- **Action item**
Reproduce word for word every line from the one containing "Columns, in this" to the final line of the data below; omit the pictures.

- **Data section**
<<<<

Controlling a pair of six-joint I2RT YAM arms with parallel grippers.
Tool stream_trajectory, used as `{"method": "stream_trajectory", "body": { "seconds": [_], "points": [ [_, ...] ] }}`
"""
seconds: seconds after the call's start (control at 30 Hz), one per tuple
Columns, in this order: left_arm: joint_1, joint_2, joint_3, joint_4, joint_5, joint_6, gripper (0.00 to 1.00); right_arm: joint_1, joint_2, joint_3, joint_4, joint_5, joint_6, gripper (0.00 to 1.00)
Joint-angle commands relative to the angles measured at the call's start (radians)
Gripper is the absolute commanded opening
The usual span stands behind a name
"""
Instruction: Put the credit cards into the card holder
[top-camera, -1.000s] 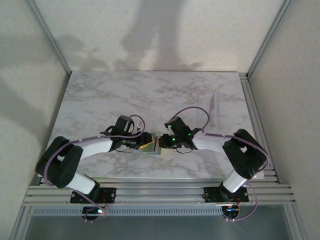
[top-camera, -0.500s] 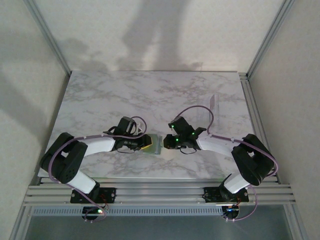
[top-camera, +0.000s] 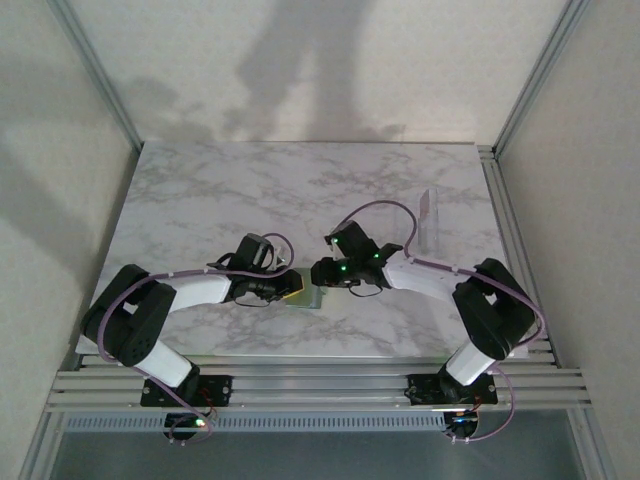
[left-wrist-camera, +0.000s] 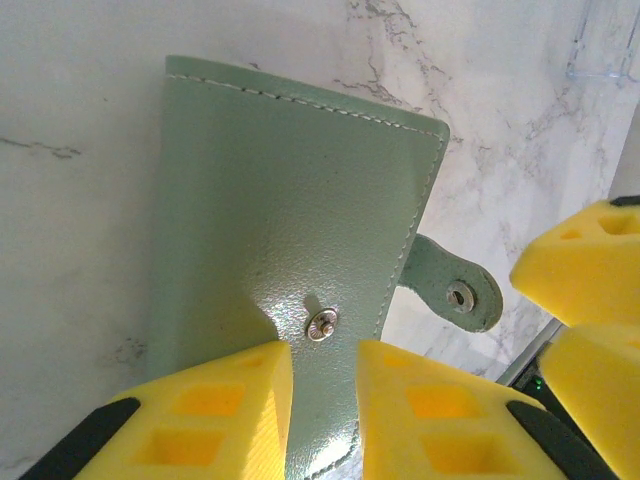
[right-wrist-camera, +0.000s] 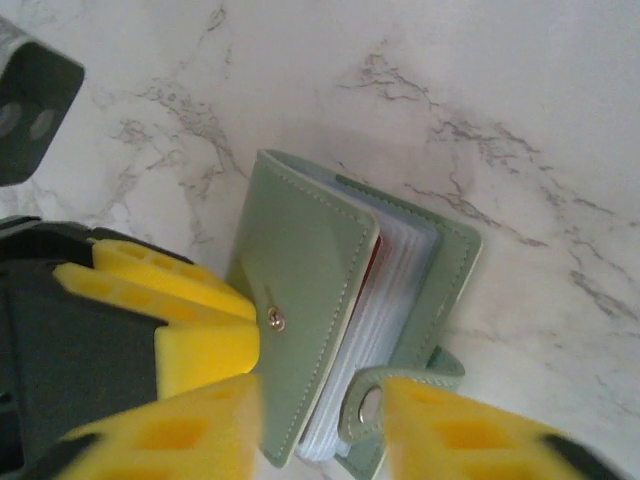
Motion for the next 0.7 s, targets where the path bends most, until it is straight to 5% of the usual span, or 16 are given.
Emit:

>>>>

- **Exercise result**
Columns, in this order: left_arm: joint_1, joint_2, joint_3, joint_4, joint_5, joint_6, gripper (0.00 to 1.00); right_arm: joint_1, joint_2, joint_3, joint_4, joint_5, joint_6, gripper (0.00 to 1.00)
Joint-angle commands relative to the angles measured at the call's start (radians)
Gripper is the absolute commanded opening
The usual span stands behind a name
"""
Instruction: Put the credit cards into the card holder
[top-camera, -1.000s] 
[top-camera, -0.500s] 
[top-camera, +0.000s] 
[left-wrist-camera, +0.000s] 
[right-wrist-camera, +0.000s] 
Motion for the next 0.7 s, targets where the path bends most, until it is straight to 5% of the usual span, or 16 are given.
Emit:

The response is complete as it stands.